Words
Included in this section are samples of my writing, from artist statements to lectures, speeches, research and technical papers. Most are extracts from larger works and include a brief outline of their purpose or context. While writing is important for me, it remains in the service of my images or image making, rather than for its own sake. For example, the following entry from my 2001 research notes clarifies my relationship between words and images.
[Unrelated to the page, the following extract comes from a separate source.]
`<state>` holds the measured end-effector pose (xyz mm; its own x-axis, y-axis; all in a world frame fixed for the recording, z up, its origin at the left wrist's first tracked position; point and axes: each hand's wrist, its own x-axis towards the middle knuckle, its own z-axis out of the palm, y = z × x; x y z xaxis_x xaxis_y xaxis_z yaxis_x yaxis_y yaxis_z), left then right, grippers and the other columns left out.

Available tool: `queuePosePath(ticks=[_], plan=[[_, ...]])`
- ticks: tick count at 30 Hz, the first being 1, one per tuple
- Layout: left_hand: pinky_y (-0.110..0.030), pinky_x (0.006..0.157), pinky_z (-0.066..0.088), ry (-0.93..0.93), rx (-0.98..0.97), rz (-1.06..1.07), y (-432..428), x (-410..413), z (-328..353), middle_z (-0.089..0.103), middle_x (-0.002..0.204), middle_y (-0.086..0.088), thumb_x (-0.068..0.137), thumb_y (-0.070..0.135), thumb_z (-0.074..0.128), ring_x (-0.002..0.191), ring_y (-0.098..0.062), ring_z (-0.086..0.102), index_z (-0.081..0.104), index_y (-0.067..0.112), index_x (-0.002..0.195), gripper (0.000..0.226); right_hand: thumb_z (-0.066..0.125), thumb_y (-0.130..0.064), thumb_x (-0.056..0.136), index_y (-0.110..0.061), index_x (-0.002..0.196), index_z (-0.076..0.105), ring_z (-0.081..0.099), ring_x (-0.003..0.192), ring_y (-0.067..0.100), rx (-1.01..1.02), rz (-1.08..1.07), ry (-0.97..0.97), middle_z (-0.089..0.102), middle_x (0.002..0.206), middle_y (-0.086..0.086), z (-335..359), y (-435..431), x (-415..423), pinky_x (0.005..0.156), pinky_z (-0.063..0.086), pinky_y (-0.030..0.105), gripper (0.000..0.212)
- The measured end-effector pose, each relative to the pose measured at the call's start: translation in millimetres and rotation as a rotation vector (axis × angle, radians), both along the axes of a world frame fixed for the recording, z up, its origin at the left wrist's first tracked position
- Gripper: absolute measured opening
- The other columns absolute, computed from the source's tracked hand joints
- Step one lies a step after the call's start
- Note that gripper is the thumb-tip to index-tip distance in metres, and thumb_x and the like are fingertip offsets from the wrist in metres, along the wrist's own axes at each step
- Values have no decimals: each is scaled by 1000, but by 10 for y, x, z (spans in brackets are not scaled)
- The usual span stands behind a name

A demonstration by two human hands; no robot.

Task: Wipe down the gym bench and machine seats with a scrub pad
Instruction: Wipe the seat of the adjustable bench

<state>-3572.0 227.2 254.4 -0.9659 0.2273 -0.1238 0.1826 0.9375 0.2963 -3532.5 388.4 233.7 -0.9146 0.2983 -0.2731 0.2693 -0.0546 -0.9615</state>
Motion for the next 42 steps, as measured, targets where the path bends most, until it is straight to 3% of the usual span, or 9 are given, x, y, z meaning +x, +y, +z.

‘Though images exist for which there are no words, without words images remain mere latent possibilities, suspended between faith and the unknown. An inversion of Wittgenstein’s picture theory of language if you like. Thinking through pictures brings us closer to their image origins, but antecedence on its own can not resolve the past. Images live in our presence. Their apprehension takes us on a journey, into imaginative portals. How this happens we still don’t understand much beyond an image’s aesthetic presence, and even this gets confusing. Rather, it is words that lead us to new possibilities, it is words that breath life into our pictures. Without words our pictures would struggle to exist. To experience an image without words would be a very privileged thing.’
Though I have never considered myself a writer, as an image maker I nevertheless need to, and also enjoy writing about what I do. While the ‘inherent ambiguity’ of images remains central to my love of images and acknowledgment of the inexhaustible possibilities of great works of art, the strictures words place on interpretation can also be either assistants or prison bars. My hope is that my words function more as guides or suggestions, rather than barriers. Frederick Sommer, after Giambattista Vico defined poetic logic as the marriage of pictorial logic and linguistic logic. This is not photography, but something more interesting than photography, though of course it would be less interesting without the photography. But this is also how words function for me, and is the spirit in which I offer them for your consideration.